## TRY IT
Report each line below that carries the word "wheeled".

## RECORDS SUPPLIED
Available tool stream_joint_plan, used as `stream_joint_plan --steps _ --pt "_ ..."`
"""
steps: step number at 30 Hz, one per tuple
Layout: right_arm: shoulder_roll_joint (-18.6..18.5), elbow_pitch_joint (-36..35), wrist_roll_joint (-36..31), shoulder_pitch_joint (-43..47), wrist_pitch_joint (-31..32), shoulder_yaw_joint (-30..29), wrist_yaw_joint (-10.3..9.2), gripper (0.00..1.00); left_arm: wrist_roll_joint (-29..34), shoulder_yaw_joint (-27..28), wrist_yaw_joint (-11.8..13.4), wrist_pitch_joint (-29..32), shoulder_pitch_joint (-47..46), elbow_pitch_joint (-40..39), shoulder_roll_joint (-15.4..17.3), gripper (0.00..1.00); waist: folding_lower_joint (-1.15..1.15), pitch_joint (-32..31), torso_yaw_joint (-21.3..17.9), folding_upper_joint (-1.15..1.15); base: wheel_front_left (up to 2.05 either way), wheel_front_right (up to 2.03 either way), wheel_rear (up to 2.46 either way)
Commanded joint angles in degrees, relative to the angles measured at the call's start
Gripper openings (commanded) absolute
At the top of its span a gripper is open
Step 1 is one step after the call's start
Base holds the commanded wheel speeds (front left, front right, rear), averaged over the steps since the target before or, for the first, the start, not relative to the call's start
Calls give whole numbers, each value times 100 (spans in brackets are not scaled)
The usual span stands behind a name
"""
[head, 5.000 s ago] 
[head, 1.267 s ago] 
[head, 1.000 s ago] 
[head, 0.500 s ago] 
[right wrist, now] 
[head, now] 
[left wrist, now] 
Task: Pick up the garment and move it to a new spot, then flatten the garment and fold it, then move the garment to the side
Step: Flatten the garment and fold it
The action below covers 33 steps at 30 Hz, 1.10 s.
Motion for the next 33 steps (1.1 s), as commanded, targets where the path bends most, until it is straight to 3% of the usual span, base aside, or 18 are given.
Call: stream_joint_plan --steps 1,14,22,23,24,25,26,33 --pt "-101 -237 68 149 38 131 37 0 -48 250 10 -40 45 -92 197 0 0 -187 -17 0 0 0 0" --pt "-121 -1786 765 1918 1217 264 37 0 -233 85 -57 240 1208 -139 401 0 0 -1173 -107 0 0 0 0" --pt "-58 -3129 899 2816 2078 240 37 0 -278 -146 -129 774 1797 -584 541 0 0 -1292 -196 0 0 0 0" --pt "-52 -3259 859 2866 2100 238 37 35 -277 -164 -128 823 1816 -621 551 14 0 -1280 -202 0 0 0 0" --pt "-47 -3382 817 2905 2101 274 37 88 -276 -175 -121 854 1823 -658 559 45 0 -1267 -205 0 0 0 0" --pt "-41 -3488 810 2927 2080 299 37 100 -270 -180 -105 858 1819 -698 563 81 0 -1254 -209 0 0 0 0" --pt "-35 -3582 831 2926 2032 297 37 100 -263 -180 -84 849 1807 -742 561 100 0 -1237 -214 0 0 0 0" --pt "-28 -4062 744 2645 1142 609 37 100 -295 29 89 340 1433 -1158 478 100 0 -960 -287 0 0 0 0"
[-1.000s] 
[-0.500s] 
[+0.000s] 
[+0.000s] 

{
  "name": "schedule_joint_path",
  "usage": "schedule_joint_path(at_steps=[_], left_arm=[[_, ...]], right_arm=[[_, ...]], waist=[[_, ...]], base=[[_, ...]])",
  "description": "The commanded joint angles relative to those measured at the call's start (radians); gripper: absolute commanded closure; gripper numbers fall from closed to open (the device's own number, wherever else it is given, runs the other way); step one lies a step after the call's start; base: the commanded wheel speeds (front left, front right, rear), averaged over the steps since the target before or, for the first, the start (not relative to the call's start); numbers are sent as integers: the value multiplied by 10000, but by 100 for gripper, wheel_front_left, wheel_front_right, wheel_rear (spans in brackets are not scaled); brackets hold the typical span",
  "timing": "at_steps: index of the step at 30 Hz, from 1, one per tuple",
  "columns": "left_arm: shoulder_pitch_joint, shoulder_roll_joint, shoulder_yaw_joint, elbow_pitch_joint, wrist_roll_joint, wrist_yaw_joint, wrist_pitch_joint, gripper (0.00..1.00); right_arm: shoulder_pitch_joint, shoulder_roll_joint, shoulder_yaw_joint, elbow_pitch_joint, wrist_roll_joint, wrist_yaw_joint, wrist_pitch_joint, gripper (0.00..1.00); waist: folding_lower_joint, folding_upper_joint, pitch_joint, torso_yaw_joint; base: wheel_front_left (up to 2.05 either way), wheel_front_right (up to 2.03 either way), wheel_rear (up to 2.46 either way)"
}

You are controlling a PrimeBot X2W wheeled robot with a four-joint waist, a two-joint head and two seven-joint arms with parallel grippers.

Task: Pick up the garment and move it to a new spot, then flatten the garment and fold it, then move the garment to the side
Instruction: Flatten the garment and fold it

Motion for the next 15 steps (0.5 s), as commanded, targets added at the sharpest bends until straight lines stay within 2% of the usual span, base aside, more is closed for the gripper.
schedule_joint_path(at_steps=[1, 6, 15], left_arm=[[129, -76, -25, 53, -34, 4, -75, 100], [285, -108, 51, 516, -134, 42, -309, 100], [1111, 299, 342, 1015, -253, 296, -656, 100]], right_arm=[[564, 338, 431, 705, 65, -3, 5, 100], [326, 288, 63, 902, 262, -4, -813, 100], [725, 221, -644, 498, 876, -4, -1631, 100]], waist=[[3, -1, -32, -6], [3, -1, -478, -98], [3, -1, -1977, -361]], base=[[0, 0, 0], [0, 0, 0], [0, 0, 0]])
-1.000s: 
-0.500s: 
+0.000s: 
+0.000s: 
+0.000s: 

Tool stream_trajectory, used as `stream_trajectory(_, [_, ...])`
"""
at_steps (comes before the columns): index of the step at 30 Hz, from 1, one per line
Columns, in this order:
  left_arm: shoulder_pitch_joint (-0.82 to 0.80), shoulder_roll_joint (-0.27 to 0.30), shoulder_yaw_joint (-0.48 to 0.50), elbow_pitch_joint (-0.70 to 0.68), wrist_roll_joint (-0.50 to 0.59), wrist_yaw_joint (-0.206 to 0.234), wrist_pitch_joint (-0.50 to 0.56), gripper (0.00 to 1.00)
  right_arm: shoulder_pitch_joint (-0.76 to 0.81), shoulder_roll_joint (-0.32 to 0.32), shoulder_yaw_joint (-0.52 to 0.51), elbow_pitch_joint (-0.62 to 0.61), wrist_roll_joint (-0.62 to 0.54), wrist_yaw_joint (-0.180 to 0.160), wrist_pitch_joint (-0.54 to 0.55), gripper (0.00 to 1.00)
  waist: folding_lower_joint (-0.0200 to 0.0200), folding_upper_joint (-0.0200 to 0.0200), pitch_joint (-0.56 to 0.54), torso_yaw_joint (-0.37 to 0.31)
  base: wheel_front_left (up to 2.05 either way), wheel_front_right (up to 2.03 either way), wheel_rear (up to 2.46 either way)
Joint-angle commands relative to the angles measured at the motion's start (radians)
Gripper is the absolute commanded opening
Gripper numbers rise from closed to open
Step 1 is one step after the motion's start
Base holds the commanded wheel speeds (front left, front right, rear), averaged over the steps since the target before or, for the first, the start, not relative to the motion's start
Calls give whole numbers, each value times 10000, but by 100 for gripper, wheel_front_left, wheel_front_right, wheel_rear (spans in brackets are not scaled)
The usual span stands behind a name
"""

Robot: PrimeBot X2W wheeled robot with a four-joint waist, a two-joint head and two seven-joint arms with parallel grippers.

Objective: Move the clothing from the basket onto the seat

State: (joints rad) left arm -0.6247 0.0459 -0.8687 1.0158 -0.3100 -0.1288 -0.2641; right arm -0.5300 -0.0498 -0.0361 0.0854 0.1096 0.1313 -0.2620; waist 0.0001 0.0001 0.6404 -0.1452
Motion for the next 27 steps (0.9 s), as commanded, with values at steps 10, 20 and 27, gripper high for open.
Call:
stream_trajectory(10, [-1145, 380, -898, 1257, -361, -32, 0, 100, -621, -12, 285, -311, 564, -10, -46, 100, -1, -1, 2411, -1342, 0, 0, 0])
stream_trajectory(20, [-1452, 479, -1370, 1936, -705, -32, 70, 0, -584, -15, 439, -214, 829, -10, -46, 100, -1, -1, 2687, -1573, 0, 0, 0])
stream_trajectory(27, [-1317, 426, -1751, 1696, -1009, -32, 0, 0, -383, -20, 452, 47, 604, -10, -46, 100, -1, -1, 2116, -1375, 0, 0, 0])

## RESULT OF THIS TASK
You are controlling a PrimeBot X2W wheeled robot with a four-joint waist, a two-joint head and two seven-joint arms with parallel grippers.
Robot: PrimeBot X2W wheeled robot with a four-joint waist, a two-joint head and two seven-joint arms with parallel grippers.

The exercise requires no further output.